----- RECORDS TO PROCESS -----

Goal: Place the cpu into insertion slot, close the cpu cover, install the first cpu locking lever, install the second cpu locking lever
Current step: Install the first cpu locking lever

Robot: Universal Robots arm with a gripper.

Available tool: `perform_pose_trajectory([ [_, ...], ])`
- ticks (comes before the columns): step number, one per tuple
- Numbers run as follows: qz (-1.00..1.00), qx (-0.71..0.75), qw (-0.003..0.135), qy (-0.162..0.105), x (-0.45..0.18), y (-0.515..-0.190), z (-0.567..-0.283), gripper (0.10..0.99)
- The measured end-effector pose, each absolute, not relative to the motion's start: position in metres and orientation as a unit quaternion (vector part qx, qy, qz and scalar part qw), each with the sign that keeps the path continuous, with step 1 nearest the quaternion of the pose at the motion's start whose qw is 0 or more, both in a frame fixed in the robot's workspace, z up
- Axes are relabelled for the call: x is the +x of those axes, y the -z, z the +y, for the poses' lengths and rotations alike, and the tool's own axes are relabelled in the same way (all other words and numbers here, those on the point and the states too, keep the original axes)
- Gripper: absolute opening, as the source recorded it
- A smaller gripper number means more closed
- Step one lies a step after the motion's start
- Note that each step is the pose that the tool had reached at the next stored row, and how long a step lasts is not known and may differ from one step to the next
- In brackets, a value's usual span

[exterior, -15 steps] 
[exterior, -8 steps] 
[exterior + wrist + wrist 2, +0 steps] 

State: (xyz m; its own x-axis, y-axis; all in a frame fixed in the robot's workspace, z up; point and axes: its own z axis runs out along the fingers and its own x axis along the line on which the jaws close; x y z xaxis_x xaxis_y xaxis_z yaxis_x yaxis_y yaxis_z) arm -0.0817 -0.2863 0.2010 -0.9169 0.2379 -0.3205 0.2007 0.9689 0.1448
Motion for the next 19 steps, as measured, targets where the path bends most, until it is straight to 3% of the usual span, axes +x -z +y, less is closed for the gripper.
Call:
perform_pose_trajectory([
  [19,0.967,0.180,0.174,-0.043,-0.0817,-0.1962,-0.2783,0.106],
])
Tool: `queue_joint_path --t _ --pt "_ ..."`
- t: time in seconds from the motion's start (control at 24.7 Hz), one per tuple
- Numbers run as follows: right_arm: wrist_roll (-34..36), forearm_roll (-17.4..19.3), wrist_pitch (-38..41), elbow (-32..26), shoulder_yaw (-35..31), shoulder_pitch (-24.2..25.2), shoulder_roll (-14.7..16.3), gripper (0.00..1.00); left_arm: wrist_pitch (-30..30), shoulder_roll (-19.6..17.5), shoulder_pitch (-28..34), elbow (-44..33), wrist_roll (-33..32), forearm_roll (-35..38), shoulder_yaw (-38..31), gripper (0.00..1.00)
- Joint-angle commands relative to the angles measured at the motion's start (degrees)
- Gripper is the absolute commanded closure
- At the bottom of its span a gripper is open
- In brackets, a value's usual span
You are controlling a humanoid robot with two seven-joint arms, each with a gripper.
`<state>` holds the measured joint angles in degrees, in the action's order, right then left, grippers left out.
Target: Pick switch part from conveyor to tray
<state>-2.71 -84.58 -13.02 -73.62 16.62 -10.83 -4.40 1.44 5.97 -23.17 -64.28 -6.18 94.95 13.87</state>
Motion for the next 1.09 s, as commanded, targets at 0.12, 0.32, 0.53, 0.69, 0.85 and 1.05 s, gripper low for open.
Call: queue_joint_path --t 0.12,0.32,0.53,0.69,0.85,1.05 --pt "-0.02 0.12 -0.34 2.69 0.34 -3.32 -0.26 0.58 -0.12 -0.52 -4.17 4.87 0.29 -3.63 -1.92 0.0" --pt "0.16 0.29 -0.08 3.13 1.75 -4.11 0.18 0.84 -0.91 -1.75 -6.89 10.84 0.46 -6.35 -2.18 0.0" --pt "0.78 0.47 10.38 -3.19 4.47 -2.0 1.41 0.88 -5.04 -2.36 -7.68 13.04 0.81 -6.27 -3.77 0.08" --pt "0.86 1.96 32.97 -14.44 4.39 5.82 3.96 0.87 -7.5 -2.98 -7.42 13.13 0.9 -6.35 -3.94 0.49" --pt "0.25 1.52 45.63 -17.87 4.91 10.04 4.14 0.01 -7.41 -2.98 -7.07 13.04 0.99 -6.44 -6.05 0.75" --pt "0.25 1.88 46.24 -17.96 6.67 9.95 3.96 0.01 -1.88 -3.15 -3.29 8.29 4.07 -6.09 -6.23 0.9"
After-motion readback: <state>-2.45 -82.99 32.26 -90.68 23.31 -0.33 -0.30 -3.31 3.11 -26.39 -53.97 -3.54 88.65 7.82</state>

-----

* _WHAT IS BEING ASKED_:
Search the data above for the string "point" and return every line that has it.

* _RESPONSE BELOW_:
- Axes are relabelled for the call: x is the +x of those axes, y the -z, z the +y, for the poses' lengths and rotations alike, and the tool's own axes are relabelled in the same way (all other words and numbers here, those on the point and the states too, keep the original axes)
State: (xyz m; its own x-axis, y-axis; all in a frame fixed in the robot's workspace, z up; point and axes: its own z axis runs out along the fingers and its own x axis along the line on which the jaws close; x y z xaxis_x xaxis_y xaxis_z yaxis_x yaxis_y yaxis_z) arm -0.0817 -0.2863 0.2010 -0.9169 0.2379 -0.3205 0.2007 0.9689 0.1448

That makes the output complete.